> _ACTION ITEM_
Below are records; work out how many of their lines contain the word "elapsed" and reply with the number only.

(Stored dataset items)
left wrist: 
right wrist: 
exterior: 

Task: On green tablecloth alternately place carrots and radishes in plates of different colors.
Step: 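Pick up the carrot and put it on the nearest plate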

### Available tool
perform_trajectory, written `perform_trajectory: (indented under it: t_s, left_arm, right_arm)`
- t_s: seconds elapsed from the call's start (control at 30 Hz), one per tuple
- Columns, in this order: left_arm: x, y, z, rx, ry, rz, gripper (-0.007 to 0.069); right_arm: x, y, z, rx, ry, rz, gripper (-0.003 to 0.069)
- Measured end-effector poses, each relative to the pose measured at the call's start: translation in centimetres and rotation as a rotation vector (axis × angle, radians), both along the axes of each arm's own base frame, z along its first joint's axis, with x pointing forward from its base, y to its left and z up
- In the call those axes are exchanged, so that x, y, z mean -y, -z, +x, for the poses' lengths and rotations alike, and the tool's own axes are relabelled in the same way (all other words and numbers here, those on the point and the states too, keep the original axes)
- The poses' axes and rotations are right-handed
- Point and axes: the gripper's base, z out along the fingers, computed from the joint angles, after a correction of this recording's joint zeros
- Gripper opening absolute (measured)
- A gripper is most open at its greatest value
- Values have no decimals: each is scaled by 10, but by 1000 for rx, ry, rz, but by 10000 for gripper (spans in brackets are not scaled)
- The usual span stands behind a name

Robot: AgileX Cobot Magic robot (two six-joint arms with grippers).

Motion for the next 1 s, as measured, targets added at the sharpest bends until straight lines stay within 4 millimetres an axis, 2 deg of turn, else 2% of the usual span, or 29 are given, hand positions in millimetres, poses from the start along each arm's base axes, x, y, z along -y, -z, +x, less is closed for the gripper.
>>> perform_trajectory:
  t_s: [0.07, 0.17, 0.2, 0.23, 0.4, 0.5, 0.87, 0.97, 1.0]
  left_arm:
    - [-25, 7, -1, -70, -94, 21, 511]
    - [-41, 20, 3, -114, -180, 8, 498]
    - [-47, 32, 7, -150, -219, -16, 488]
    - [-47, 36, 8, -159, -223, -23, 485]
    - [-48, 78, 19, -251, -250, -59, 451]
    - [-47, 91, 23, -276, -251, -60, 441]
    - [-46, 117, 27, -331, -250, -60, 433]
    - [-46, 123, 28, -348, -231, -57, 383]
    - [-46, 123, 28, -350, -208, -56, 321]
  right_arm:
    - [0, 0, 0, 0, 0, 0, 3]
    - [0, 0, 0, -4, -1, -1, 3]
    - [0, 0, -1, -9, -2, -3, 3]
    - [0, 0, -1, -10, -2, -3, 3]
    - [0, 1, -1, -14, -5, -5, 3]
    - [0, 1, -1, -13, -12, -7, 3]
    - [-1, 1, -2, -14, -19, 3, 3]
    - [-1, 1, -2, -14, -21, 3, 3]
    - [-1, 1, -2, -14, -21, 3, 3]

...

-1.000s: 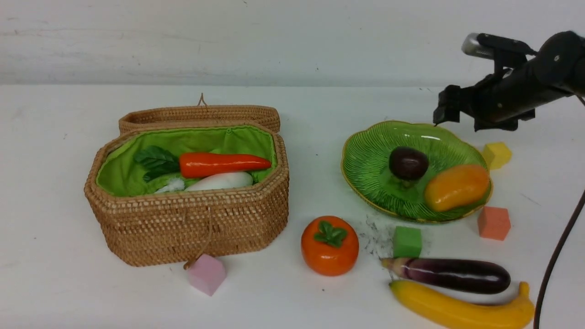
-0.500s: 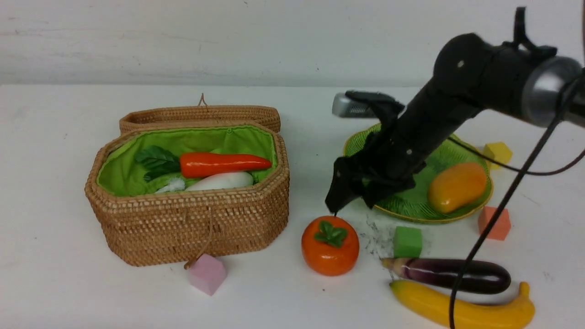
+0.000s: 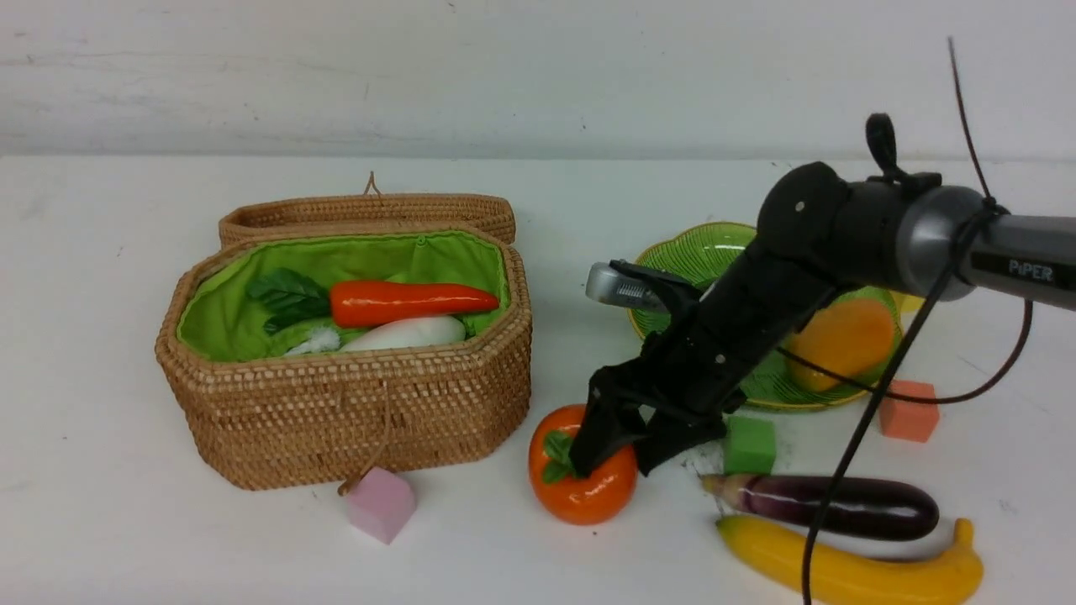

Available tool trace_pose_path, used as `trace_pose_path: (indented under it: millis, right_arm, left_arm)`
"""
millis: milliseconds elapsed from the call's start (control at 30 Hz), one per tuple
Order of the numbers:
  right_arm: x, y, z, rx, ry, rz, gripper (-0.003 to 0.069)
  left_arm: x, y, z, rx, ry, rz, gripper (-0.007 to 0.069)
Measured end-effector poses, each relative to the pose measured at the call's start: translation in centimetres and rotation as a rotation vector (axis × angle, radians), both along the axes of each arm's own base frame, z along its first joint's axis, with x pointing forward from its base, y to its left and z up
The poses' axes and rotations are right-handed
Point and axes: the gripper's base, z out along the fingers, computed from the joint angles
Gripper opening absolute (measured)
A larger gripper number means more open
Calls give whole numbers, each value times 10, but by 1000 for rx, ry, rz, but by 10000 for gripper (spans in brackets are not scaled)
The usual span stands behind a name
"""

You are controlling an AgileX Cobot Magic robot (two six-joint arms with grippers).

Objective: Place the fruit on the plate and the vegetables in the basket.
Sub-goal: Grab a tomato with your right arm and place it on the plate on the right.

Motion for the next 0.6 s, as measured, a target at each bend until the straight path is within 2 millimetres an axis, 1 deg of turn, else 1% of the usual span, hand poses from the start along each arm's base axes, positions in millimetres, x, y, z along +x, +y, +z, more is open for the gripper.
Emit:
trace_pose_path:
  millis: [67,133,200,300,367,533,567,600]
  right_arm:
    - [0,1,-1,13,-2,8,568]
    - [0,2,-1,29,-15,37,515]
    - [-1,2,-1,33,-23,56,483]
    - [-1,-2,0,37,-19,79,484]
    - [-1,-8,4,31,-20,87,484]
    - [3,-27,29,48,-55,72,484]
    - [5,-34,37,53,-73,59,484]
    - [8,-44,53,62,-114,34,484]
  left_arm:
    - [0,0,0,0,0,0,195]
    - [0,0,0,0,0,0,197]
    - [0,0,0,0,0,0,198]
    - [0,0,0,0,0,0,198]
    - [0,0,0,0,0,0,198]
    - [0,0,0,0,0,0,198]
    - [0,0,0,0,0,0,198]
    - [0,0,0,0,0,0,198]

> _RESULT OF THIS EXERCISE_
2